Cade Roux asked:
I’m running a server on AWS and I’m connecting out to a partner’s FTP site (not much idea what they are running). My server has an elastic IP. In the results below xx.xx.xx.xx is the internal IP (same as I get from IPConfig). yy.yy.yy.yy is the external IP (same as I am RDPed into).
Connected to ftp.site.com. 220---------- Welcome to Pure-FTPd [privsep] ---------- 220-You are user number 1 of 50 allowed. 220-Local time is now 22:47. Server port: 21. 220-IPv6 connections are also welcome on this server. 220 You will be disconnected after 15 minutes of inactivity. User (ftp.site.com:(none)): someuser 331 User someuser OK. Password required Password: 230 OK. Current restricted directory is / ftp> literal pasv 227 Entering Passive Mode (69,28,68,87,255,170) ftp> ls 500 I won't open a connection to xx.xx.xx.xx (only to yy.yy.yy.yy)

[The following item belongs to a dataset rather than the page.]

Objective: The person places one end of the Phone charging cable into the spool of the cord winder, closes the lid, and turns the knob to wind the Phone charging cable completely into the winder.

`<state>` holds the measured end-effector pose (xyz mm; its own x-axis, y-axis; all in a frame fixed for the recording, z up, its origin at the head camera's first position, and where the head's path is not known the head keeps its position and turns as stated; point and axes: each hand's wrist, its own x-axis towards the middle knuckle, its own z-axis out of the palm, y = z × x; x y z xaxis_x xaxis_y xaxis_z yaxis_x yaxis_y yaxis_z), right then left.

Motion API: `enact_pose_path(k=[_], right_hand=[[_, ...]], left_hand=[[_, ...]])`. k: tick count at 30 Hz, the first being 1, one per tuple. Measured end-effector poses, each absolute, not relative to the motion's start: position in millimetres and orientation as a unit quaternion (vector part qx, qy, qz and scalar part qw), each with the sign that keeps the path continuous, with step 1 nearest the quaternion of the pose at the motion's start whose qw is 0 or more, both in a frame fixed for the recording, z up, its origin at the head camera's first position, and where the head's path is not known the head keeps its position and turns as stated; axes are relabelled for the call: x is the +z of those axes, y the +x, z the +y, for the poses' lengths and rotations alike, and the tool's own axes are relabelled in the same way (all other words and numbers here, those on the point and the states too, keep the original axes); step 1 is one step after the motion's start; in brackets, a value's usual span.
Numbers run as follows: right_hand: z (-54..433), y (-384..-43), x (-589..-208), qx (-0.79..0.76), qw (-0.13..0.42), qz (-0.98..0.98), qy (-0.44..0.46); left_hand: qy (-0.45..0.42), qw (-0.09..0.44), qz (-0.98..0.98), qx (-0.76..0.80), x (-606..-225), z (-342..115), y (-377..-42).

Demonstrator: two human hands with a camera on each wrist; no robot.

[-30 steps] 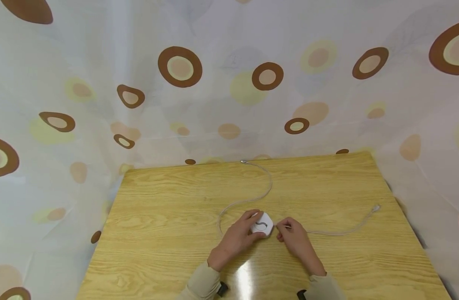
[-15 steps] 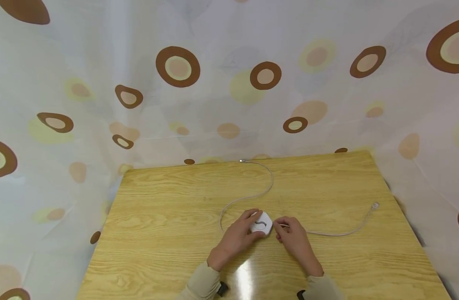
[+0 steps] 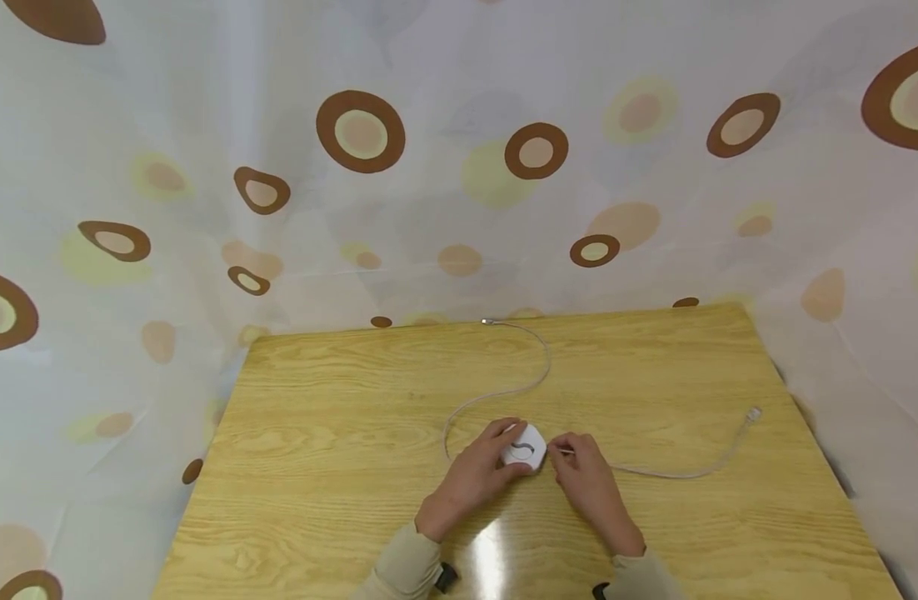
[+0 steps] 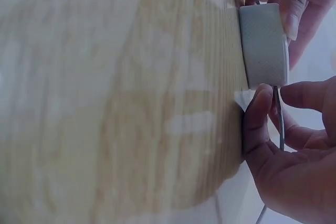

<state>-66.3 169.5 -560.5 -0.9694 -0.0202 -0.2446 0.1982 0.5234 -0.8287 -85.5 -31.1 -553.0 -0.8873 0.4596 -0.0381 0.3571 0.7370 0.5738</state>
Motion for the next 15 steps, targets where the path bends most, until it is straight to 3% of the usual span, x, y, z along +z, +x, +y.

I tried PASV mode, but it’s not working.
I have nothing open on my security group except the RDP.
Windows Firewall is running on the server as well with what looks like Amazon’s default configuration.
Once I get this connection working I will probably be FTPing data from an SSIS package to their server, FWIW.
I know FTP is quirky through NAT like this with the connections being opened coming back. What do I need to do?
The command line FTP client built into Windows doesn’t support passive mode at all. Those hacks you found on the Internet about
literal pasv or
quote pasv don’t actually do anything as far as the FTP client is concerned; they tell the server to enter passive mode, but the client remains blissfully unaware. You’ll need to obtain a third party FTP client.